Em princípio, todas as leis são bem-intencionadas. Leis visando a fins perversos, se existem em uma democracia, devem ser minoria. Leis bem-intencionadas podem, no entanto, ser mal formuladas, o que dificulta ou até inviabiliza sua execução. Não é raro, infelizmente, que isso ocorra. Leis podem, ainda, não encontrar ressonância na população, que não vê, não percebe ou não entende o benefício social resultante de sua obediência. Seria o descompasso entre a lei e a moral socialmente aceita.

Quase sempre, porém, sobretudo em um país como o Brasil, marcado por enormes desigualdades sociais e informacionais, o descumprimento das leis se dá pela preponderância pura e simples da força bruta econômica de alguns grupos sociais que conseguem, a um tempo, oprimir outros grupos sociais e se furtar à sanção do Estado.

Nesses casos, o que temos é o fracasso do aparato estatal em exercer sua função precípua de monopolista da violência e de árbitro dos conflitos sociais. Fracasso que, não tenhamos dúvidas, contribui há quinhentos anos para a perpetuação da injustiça e da desigualdade.

Esse é, por certo, o caso da Lei de nº 8.078, de 11 de setembro de 1990, o Código de Defesa do Consumidor. Muito embora a situação do consumidor brasileiro tenha melhorado sensivelmente no que diz respeito a suas relações com fornecedores e produtores de todo tipo de artigo e de serviço, antes totalmente assimétrica e injusta, a verdade é que ainda há um caminho longo a ser percorrido até que nosso consumidor tenha a força que têm os cidadãos de nações mais adiantadas na regulação dessa matéria.

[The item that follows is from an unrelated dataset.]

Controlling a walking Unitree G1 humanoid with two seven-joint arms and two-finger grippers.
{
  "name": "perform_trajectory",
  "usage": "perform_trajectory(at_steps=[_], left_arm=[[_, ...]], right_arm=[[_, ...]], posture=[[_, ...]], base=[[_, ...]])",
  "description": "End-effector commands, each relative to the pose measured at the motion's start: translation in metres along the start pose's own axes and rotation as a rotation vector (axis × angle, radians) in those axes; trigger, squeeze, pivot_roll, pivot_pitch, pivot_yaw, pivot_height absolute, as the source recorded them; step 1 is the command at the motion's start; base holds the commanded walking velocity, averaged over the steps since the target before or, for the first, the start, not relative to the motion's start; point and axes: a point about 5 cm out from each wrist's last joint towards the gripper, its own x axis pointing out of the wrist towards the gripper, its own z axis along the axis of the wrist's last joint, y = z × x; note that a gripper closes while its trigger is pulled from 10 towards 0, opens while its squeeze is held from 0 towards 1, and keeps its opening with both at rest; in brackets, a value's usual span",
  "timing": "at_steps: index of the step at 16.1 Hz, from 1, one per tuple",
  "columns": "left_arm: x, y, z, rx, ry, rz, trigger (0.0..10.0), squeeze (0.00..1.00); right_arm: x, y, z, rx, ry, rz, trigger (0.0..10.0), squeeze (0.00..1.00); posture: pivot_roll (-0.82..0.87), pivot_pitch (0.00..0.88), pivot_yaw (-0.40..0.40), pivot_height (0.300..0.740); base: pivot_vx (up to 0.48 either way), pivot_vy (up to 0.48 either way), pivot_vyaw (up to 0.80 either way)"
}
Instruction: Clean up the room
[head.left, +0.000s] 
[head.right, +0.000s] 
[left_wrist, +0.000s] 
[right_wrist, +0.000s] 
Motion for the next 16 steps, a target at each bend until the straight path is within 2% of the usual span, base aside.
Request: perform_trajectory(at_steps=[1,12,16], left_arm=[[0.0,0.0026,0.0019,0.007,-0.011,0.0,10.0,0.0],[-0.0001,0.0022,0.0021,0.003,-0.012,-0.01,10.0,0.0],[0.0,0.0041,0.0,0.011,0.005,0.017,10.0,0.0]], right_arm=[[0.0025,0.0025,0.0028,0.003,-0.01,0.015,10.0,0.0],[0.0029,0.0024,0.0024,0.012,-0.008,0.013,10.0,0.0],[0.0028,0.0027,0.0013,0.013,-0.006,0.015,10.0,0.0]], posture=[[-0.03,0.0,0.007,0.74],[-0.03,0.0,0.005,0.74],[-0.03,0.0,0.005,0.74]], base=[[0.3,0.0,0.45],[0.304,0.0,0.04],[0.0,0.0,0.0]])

Exemplificarei, Sr. Presidente. Um dos direitos a meu ver mais fundamentais do consumidor, expresso na Lei, é o da informação sobre os produtos ou serviços que adquire. Informação que tem de ser veraz e completa. Ora, o artigo 31 de nosso diploma legal reza explicitamente:

A oferta e apresentação de produtos ou serviços devem assegurar informações corretas, claras, precisas, ostensivas e em língua portuguesa sobre suas características, qualidades, composição, preço, garantia, prazos de validade e origem, entre outros dados, bem como sobre os riscos que apresentam à saúde e segurança dos consumidores.

É suficiente percorrer, com um pouco de atenção, os corredores dos supermercados, observando os rótulos dos produtos disponíveis nas prateleiras ou gôndolas, para constatar como esse artigo é desrespeitado. Muitas vezes as informações, por exemplo, sobre prazos de validade, são pouco claras, com os algarismos formadores das datas todos juntos, com freqüência em ordem inversa - ano, mês, dia -, para confundir o consumidor.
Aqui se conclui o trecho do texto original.